In closing, I will point to Aquinas’s five arguments to support the existence of God. The first three are related to origins and are as follows:
The First Way: Motion
1. All bodies are either potentially in motion or actually in motion.
2. “But nothing can be reduced from potentiality to actuality, except by something in a state of actuality.”
3. Nothing can be at once in both actuality and potentiality in the same respect.
4. Therefore nothing can be at once in both actuality and potentiality with respect to motion.
5. Therefore nothing can move itself; it must be put into motion by something else.
6. If there were no “first mover, moved by no other” there would be no motion.

7. But there is motion.
8. Therefore there is a first mover, God.
The Second Way: Efficient Cause
1. Nothing is the efficient cause of itself.
2. If A is the efficient cause of B, then if A is absent, so is B.
3. Efficient causes are ordered from first cause, through intermediate cause(s), to ultimate effect.
4. By (2) and (3), if there is no first cause, there cannot be any ultimate effect.
5. But there are effects.
6. Therefore there must be a first cause for all of them: God.
The Third Way: Possibility and Necessity
1. “We find in nature things that are possible to be and not to be:” contingent beings.
2. Everything is either necessary or contingent.
3. Assume that everything is contingent.
4. “It is impossible for [contingent beings] always to exist, for that which can not-be at some time is not.”
5. Therefore, by (3) and (4), at one time there was nothing.
6. “That which does not exist begins to exist only through something already existing.”
7. Therefore, by (5) and (6), there is nothing now.
8. But there is something now!
9. Therefore (3) is false.
10. Therefore, by (2), there is a necessary being: God.
I’ve watched many atheists debate theists.

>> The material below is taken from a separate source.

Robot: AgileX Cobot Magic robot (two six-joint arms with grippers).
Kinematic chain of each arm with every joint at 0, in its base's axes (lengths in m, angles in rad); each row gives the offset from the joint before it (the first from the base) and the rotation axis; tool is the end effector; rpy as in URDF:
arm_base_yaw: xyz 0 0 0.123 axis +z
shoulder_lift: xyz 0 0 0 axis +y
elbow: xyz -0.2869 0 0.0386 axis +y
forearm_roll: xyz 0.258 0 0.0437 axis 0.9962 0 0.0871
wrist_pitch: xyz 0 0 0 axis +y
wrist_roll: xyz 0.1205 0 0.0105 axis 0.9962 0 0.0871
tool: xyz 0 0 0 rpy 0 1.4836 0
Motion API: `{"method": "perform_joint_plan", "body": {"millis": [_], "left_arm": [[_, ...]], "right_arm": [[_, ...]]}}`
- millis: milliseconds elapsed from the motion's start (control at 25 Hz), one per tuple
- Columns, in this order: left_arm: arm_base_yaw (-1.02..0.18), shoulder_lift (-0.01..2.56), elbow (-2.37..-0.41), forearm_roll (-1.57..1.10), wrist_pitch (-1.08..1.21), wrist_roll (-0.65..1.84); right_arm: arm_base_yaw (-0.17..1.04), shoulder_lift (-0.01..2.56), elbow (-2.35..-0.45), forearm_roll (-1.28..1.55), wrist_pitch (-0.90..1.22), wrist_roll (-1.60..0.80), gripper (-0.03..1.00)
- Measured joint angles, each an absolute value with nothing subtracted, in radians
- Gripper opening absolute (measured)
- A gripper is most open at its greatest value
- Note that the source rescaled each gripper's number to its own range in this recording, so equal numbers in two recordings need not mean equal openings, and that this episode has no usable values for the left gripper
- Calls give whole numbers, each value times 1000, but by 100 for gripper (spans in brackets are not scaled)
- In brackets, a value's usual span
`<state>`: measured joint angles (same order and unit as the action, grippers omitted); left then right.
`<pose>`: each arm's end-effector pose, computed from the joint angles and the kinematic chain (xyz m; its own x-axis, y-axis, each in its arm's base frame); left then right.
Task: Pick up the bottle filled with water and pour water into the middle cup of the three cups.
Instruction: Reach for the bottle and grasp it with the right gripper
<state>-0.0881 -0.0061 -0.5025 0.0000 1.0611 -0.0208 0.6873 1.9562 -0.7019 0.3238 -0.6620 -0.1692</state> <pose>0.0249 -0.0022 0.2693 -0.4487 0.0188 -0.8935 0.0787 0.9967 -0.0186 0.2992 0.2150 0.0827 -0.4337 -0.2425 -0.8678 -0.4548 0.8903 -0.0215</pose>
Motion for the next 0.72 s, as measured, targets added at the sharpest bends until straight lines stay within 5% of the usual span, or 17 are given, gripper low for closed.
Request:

I’ve also spoken (never argued) with atheists and I think I know how they react to these classical arguments for God’s existence. They borrow from one aspect of linguistic deconstruction, that everything someone says can be explained by their philosophical orientation. Therefore, they would say Aquinas gives his arguments, not as a keen observer of philosophy, but as a Catholic and therefore nothing he says can be taken seriously. However, I disagree. These arguments are valid and these men, Aquinas, Descartes et al are brilliant and should be taken seriously.
I also want to be clear that I’m not to be lumped with the evangelical apologist who starts with the premise (which I’ve mentioned before) that atheists are so, because of ignorance and immorality. I see atheists as good people, usually more thoughtful and interested in truth than the typical religious person. They have my full respect. Atheists make the best of friends because of their interest in honesty, which many types of religion can obscure.
With that said, my major point with this article is that the arguments against the absurdity of a sterile beginning without a mover (god) has the same psychological hallmarks as the religious person who believes in god but with a baseless (never looking or thinking about evidence) faith.